Il brandit aussi contre son adversaire l’argument éculé et dangereux de l’« ethnicisme », lui qui doit incarner l’unité nationale. Cet argument ne tient évidemment pas la route et je ne comprends pas que d’autres, y compris un politologue, une universitaire et un homme de communication embouchent la même trompette. Dans mon village natal de Koki, au cœur du pays wolof, Macky Sall l’a emporté sur tous les autres. Il en a été ainsi dans de nombreuses localités du pays. D’ailleurs, à cet égard, le Pr Amadou Ly a publié une excellente contribution qui remet tout à l’endroit.

Le très éloquent politologue veut nous faire avaler aussi que Macky Sall est un candidat de la France et que si Wade est battu, il « ne bougera pas ». Personne ne doute de la compétence de ce dernier. Cependant, il est loin d’être convaincant cette fois-ci. Le 26 février 2012, il n’y avait que Sénégalais dans les bureaux de vote. Il en sera ainsi le 25 mars prochain. C’est de leur vote, et de leur vote seul que sortira la victoire ou la défaite du candidat Sall. Je ne crois pas non plus, un seul instant, que Wade « ne bougera pas » s’il est battu. En tout cas, s’il est battu avec un écart net et sans bavure – et il devrait l’être malgré ses énormes capacités de nuisances –, il débarrassera le plancher. Plus que bouger, il sautera. Sans doute que si l’écart est très serré, il peut bien être tenté de brouiller les cartes.

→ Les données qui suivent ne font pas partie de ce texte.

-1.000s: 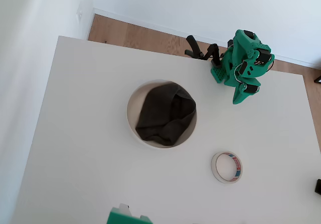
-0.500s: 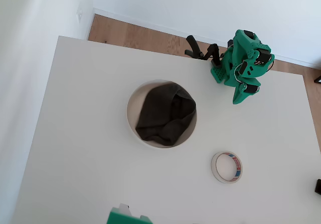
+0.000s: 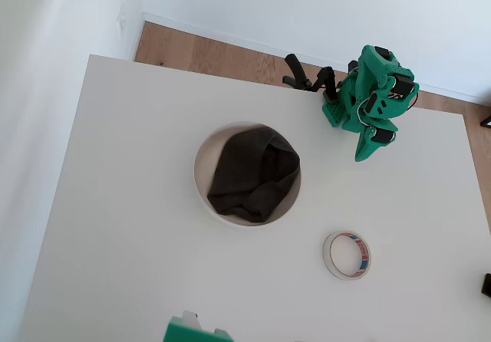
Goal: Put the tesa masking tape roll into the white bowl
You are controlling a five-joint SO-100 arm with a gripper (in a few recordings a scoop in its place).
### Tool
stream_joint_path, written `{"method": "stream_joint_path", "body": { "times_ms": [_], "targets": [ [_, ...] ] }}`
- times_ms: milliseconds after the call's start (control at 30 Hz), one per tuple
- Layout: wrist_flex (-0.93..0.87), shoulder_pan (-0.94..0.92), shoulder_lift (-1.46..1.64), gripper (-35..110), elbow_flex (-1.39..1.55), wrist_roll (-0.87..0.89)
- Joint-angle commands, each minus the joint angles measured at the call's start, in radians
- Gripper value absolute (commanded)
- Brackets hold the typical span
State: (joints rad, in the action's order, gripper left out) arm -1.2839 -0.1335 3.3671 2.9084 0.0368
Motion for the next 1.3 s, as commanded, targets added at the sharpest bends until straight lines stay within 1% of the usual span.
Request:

Nous avons donc intérêt à surveiller étroitement le processus qui conduit au dimanche 25 mars 2012, à aller voter en masse ce jour-là et à sécuriser notre vote jusqu’au bout. Par rapport à la candidature de Macky Sall, j’ai eu des réserves que je n’ai jamais cachées. Cependant, les résultats du premier tour ne me laissent aucun autre choix que de voter et d’appeler à voter pour lui. Je préfère de loin le risque d’une gouvernance de cinq ans avec M. Sall, au prolongement de celle de Wade même pendant six mois.

Je crois que le Sénégal a changé de contexte. Même si nous avons encore des efforts à faire en matière de mobilisation et de détermination, nous n’accepterons plus d’être gouvernés comme nous l’avons été pendant douze longues années par le vieux président politicien. Accordons donc au candidat Sall un préjugé plus ou moins favorable et, le moment venu, jugeons-le sur ses premiers actes de gouvernance ! S’ils sont en adéquation avec ses engagements antérieurs, nous l’appuierons. Nous le combattrons, par contre, s’il pose un seul pas sur le chemin tortueux laissé par son prédécesseur.